Available data:
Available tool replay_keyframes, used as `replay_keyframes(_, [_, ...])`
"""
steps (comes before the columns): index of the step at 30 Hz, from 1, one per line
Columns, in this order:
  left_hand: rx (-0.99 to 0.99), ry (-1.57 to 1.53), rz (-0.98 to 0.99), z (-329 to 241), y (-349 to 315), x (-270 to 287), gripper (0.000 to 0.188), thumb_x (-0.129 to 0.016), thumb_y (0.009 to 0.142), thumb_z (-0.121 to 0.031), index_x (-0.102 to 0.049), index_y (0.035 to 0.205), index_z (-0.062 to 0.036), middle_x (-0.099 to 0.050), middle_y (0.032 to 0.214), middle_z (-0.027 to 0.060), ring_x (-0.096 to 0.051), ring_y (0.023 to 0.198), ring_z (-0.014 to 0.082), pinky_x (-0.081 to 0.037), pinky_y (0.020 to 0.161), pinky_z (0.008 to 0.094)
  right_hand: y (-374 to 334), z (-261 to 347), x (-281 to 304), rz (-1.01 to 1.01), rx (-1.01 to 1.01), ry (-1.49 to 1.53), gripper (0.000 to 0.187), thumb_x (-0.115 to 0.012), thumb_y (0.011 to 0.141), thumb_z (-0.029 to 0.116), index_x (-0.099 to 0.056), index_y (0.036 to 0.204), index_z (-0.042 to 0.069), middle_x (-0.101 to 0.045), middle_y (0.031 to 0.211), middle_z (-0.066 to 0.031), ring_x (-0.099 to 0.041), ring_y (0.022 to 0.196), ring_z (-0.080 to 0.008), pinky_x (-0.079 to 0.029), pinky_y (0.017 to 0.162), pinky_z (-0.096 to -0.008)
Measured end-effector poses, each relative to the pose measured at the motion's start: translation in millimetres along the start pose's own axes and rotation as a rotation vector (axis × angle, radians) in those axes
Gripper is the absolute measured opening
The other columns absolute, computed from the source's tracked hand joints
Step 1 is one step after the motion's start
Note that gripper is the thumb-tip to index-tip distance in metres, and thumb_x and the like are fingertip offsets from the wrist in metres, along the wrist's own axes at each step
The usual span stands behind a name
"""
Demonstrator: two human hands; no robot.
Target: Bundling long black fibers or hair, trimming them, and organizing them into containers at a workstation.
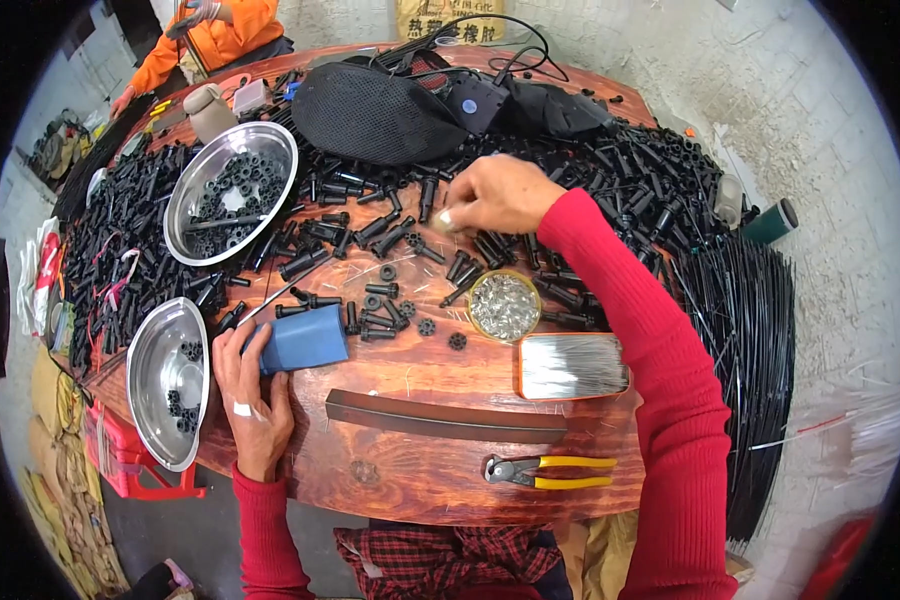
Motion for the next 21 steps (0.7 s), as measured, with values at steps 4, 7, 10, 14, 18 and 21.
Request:
replay_keyframes(4, [0.005,0.002,0.002,-1,1,3,0.059,-0.064,0.074,0.010,-0.060,0.131,-0.0036,-0.054,0.139,0.0185,-0.041,0.134,0.0450,-0.030,0.115,0.0532,13,-25,-5,-0.441,-0.089,-0.086,0.022,-0.070,0.086,0.024,-0.076,0.103,0.012,-0.074,0.095,-0.0106,-0.070,0.088,-0.0323,-0.055,0.078,-0.0415])
replay_keyframes(7, [0.001,0.024,-0.002,0,0,2,0.058,-0.065,0.074,0.010,-0.060,0.130,-0.0030,-0.054,0.138,0.0190,-0.042,0.133,0.0450,-0.030,0.115,0.0531,14,-29,-15,-0.664,-0.011,-0.214,0.020,-0.071,0.084,0.018,-0.076,0.103,0.015,-0.070,0.099,-0.0069,-0.068,0.091,-0.0309,-0.054,0.078,-0.0419])
replay_keyframes(10, [-0.010,0.021,-0.005,3,-1,2,0.057,-0.065,0.074,0.009,-0.060,0.130,-0.0027,-0.054,0.138,0.0195,-0.043,0.132,0.0450,-0.031,0.114,0.0531,19,-28,-30,-0.467,0.115,-0.275,0.021,-0.071,0.082,0.013,-0.076,0.102,0.015,-0.065,0.100,-0.0055,-0.068,0.092,-0.0291,-0.054,0.078,-0.0423])
replay_keyframes(14, [-0.030,0.005,-0.020,0,3,0,0.057,-0.066,0.073,0.008,-0.061,0.129,-0.0029,-0.054,0.136,0.0203,-0.045,0.129,0.0455,-0.034,0.112,0.0527,25,-28,-36,-0.457,0.088,-0.409,0.024,-0.072,0.082,0.014,-0.076,0.105,0.016,-0.064,0.099,-0.0049,-0.067,0.090,-0.0282,-0.055,0.075,-0.0411])
replay_keyframes(18, [-0.030,0.015,-0.024,1,3,0,0.057,-0.066,0.073,0.008,-0.061,0.129,-0.0031,-0.055,0.135,0.0203,-0.045,0.128,0.0451,-0.035,0.111,0.0522,29,-29,-36,-0.428,0.073,-0.485,0.023,-0.072,0.082,0.014,-0.076,0.104,0.015,-0.062,0.098,-0.0064,-0.067,0.089,-0.0290,-0.055,0.072,-0.0424])
replay_keyframes(21, [-0.029,0.007,-0.023,2,3,-2,0.057,-0.066,0.073,0.008,-0.061,0.129,-0.0028,-0.055,0.135,0.0206,-0.046,0.128,0.0450,-0.035,0.111,0.0520,30,-28,-34,-0.419,0.105,-0.508,0.021,-0.071,0.079,0.014,-0.072,0.101,0.012,-0.061,0.097,-0.0081,-0.068,0.085,-0.0307,-0.054,0.069,-0.0443])
Point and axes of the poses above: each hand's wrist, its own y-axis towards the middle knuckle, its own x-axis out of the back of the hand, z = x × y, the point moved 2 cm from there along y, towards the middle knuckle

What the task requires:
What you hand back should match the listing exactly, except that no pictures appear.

Exercise result:
Available tool replay_keyframes, used as `replay_keyframes(_, [_, ...])`
"""
steps (comes before the columns): index of the step at 30 Hz, from 1, one per line
Columns, in this order:
  left_hand: rx (-0.99 to 0.99), ry (-1.57 to 1.53), rz (-0.98 to 0.99), z (-329 to 241), y (-349 to 315), x (-270 to 287), gripper (0.000 to 0.188), thumb_x (-0.129 to 0.016), thumb_y (0.009 to 0.142), thumb_z (-0.121 to 0.031), index_x (-0.102 to 0.049), index_y (0.035 to 0.205), index_z (-0.062 to 0.036), middle_x (-0.099 to 0.050), middle_y (0.032 to 0.214), middle_z (-0.027 to 0.060), ring_x (-0.096 to 0.051), ring_y (0.023 to 0.198), ring_z (-0.014 to 0.082), pinky_x (-0.081 to 0.037), pinky_y (0.020 to 0.161), pinky_z (0.008 to 0.094)
  right_hand: y (-374 to 334), z (-261 to 347), x (-281 to 304), rz (-1.01 to 1.01), rx (-1.01 to 1.01), ry (-1.49 to 1.53), gripper (0.000 to 0.187), thumb_x (-0.115 to 0.012), thumb_y (0.011 to 0.141), thumb_z (-0.029 to 0.116), index_x (-0.099 to 0.056), index_y (0.036 to 0.204), index_z (-0.042 to 0.069), middle_x (-0.101 to 0.045), middle_y (0.031 to 0.211), middle_z (-0.066 to 0.031), ring_x (-0.099 to 0.041), ring_y (0.022 to 0.196), ring_z (-0.080 to 0.008), pinky_x (-0.079 to 0.029), pinky_y (0.017 to 0.162), pinky_z (-0.096 to -0.008)
Measured end-effector poses, each relative to the pose measured at the motion's start: translation in millimetres along the start pose's own axes and rotation as a rotation vector (axis × angle, radians) in those axes
Gripper is the absolute measured opening
The other columns absolute, computed from the source's tracked hand joints
Step 1 is one step after the motion's start
Note that gripper is the thumb-tip to index-tip distance in metres, and thumb_x and the like are fingertip offsets from the wrist in metres, along the wrist's own axes at each step
The usual span stands behind a name
"""
Demonstrator: two human hands; no robot.
Target: Bundling long black fibers or hair, trimming them, and organizing them into containers at a workstation.
Motion for the next 21 steps (0.7 s), as measured, with values at steps 4, 7, 10, 14, 18 and 21.
Request:
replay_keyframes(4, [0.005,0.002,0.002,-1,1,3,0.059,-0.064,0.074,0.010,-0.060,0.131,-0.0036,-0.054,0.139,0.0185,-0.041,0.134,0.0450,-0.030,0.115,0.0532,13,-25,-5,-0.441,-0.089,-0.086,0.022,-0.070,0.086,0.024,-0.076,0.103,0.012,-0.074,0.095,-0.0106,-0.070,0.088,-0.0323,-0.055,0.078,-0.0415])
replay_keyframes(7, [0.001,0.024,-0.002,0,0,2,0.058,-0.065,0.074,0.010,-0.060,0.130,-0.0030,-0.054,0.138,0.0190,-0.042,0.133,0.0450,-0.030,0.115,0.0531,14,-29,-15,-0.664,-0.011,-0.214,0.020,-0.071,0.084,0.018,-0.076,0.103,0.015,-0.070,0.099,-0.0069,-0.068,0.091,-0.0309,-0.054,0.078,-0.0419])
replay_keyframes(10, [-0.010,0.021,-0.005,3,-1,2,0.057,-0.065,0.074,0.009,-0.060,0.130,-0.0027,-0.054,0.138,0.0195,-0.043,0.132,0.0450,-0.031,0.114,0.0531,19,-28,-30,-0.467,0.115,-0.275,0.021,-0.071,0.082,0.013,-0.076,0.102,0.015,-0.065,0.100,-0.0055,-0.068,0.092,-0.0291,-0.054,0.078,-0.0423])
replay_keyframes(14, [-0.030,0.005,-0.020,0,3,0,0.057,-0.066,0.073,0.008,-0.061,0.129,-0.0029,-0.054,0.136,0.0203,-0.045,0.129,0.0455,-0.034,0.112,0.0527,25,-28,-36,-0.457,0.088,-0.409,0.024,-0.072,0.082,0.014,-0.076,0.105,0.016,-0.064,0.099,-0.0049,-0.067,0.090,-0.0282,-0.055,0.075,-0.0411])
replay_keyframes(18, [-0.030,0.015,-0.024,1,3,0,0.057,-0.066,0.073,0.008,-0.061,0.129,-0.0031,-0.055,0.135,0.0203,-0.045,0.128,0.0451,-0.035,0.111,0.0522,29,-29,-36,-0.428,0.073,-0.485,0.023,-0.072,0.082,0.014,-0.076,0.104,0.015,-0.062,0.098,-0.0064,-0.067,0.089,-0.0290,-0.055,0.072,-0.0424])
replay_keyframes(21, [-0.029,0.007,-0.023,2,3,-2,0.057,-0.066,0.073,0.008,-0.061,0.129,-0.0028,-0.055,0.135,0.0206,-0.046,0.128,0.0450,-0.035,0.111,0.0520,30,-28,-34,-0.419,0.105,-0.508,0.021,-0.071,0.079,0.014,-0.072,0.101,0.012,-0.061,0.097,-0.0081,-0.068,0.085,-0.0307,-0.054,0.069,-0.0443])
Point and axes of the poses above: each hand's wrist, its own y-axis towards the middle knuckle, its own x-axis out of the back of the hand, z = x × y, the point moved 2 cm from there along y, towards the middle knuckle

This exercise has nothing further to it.